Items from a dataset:
====================
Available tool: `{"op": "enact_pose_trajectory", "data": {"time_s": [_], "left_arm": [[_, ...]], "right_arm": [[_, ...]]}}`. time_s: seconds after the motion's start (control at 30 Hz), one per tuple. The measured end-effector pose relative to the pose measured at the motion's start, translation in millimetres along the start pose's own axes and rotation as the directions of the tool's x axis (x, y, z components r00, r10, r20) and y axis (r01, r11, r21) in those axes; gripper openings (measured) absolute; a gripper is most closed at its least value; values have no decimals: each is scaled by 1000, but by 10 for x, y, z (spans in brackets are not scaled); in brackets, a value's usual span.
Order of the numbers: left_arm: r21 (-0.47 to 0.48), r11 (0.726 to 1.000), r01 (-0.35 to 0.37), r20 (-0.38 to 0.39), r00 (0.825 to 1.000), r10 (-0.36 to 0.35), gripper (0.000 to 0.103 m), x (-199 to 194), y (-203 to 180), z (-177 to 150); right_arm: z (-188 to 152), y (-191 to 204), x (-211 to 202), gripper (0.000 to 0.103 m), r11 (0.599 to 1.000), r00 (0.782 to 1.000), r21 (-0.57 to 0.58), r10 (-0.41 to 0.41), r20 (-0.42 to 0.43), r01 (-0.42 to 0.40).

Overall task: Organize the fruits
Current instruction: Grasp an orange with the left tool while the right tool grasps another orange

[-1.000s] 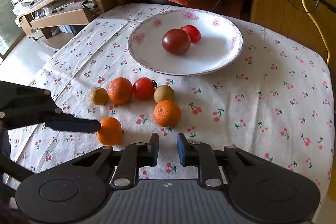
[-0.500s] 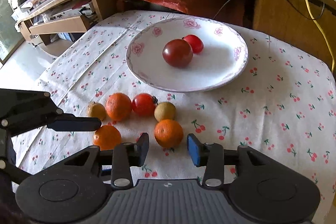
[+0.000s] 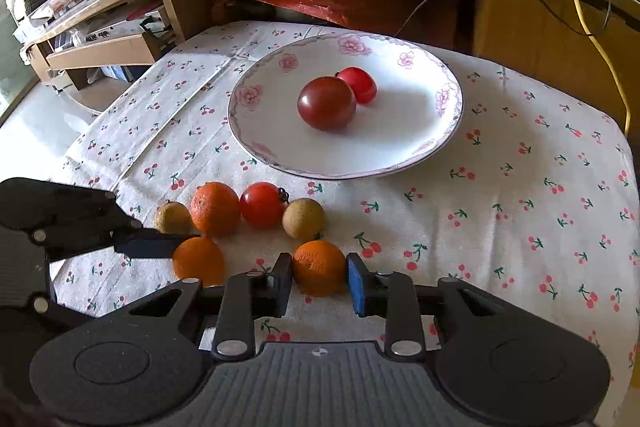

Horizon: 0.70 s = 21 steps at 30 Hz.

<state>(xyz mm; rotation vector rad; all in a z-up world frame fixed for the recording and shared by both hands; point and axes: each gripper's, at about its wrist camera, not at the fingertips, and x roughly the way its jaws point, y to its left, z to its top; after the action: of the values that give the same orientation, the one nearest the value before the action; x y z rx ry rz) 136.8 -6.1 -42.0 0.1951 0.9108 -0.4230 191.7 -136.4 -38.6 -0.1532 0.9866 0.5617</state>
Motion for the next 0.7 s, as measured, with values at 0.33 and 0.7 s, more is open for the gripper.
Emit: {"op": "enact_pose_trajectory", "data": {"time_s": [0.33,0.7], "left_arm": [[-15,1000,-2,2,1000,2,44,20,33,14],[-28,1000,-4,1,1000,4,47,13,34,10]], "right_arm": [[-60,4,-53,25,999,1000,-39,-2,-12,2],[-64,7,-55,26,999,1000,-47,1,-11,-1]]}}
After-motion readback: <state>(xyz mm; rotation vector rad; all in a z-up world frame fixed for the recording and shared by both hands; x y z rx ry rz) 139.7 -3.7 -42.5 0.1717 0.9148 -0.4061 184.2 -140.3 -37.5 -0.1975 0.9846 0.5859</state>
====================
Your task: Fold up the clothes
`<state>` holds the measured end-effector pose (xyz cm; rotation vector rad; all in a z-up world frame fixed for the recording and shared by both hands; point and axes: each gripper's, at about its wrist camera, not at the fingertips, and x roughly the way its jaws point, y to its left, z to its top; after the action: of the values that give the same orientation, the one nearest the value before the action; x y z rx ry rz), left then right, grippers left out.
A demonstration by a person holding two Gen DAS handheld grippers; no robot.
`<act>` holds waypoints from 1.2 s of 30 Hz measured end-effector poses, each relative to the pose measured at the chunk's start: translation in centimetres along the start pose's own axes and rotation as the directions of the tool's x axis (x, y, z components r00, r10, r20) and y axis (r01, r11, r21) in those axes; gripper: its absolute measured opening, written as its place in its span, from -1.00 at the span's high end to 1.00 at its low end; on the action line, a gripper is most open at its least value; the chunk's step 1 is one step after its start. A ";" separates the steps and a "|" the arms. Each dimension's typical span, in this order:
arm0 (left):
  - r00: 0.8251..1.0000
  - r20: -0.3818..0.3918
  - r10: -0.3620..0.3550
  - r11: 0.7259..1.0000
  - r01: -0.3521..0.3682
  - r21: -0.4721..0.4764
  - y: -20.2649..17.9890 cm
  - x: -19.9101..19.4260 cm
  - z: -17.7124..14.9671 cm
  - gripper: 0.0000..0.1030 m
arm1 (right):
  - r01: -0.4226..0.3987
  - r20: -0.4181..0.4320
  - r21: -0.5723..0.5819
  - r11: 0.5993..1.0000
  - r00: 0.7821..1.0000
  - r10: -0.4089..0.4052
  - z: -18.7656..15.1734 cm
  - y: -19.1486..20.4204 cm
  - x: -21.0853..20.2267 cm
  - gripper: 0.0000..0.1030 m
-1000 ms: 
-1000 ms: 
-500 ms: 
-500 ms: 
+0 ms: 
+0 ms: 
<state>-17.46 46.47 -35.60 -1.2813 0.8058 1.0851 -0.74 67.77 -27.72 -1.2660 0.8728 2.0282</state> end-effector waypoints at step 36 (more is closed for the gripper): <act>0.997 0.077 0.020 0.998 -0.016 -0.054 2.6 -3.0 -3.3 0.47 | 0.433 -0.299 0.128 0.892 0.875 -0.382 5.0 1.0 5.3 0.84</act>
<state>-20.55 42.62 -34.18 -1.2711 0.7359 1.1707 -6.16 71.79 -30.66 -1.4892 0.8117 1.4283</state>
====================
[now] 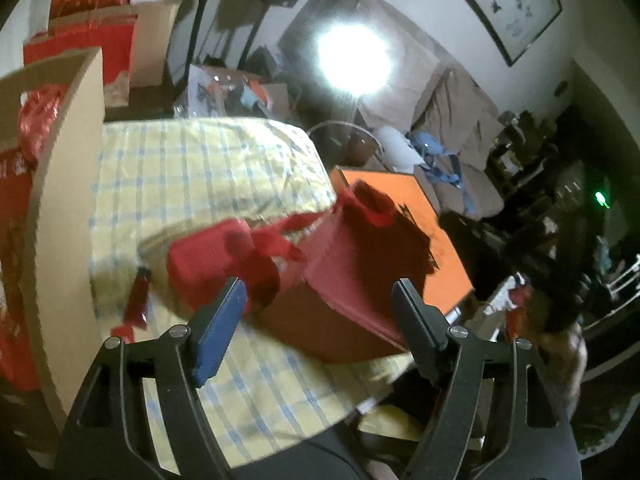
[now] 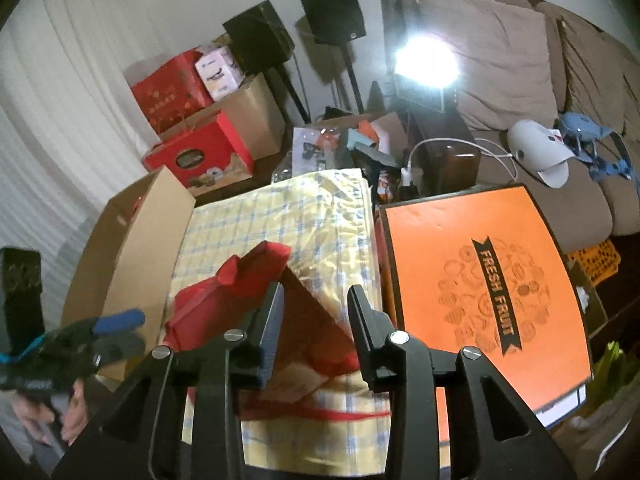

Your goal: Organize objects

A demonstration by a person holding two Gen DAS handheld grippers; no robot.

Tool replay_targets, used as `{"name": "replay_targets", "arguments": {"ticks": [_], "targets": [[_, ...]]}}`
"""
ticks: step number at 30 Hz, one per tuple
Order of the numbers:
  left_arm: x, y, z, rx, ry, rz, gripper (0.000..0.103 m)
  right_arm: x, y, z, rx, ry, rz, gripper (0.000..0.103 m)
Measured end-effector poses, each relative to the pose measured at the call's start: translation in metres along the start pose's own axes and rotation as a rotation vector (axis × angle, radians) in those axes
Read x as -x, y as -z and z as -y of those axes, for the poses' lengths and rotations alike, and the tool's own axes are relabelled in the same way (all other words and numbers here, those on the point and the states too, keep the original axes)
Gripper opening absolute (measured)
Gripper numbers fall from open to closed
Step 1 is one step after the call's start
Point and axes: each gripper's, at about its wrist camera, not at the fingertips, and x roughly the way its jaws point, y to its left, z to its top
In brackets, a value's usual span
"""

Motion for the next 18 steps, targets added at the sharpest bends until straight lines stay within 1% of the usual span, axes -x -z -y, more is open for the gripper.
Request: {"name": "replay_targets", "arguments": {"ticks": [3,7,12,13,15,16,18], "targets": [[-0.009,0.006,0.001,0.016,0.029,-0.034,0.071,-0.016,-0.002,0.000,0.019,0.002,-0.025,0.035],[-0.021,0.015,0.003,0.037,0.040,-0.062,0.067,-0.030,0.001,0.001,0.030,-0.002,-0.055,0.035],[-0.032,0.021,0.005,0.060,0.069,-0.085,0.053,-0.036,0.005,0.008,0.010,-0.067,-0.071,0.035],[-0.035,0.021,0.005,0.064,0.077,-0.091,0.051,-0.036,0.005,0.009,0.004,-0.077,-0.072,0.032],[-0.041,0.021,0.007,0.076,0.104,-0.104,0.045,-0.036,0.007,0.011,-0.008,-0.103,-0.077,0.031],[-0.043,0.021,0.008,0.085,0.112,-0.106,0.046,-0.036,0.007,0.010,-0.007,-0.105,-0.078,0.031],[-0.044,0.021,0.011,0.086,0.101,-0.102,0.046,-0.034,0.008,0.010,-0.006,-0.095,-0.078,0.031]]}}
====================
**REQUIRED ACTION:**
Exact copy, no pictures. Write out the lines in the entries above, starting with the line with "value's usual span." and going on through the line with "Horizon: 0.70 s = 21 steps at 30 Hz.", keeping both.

**REPLY TO THE TASK:**
Available tool: `{"op": "enact_pose_trajectory", "data": {"time_s": [_], "left_arm": [[_, ...]], "right_arm": [[_, ...]]}}`. time_s: seconds after the motion's start (control at 30 Hz), one per tuple. The measured end-effector pose relative to the pose measured at the motion's start, translation in millimetres along the start pose's own axes and rotation as the directions of the tool's x axis (x, y, z components r00, r10, r20) and y axis (r01, r11, r21) in those axes; gripper openings (measured) absolute; a gripper is most closed at its least value; values have no decimals: each is scaled by 1000, but by 10 for x, y, z (spans in brackets are not scaled); in brackets, a value's usual span.
Order of the numbers: left_arm: r21 (-0.47 to 0.48), r11 (0.726 to 1.000), r01 (-0.35 to 0.37), r20 (-0.38 to 0.39), r00 (0.825 to 1.000), r10 (-0.36 to 0.35), gripper (0.000 to 0.103 m), x (-199 to 194), y (-203 to 180), z (-177 to 150); right_arm: z (-188 to 152), y (-191 to 204), x (-211 to 202), gripper (0.000 to 0.103 m), r11 (0.599 to 1.000), r00 (0.782 to 1.000), r21 (-0.57 to 0.58), r10 (-0.41 to 0.41), r20 (-0.42 to 0.43), r01 (-0.42 to 0.40).

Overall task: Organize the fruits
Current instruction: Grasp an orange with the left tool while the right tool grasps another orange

[-1.000s] 
[-0.500s] 
[+0.000s] 

Horizon: 0.70 s = 21 steps at 30 Hz.

The output for this exercise is complete.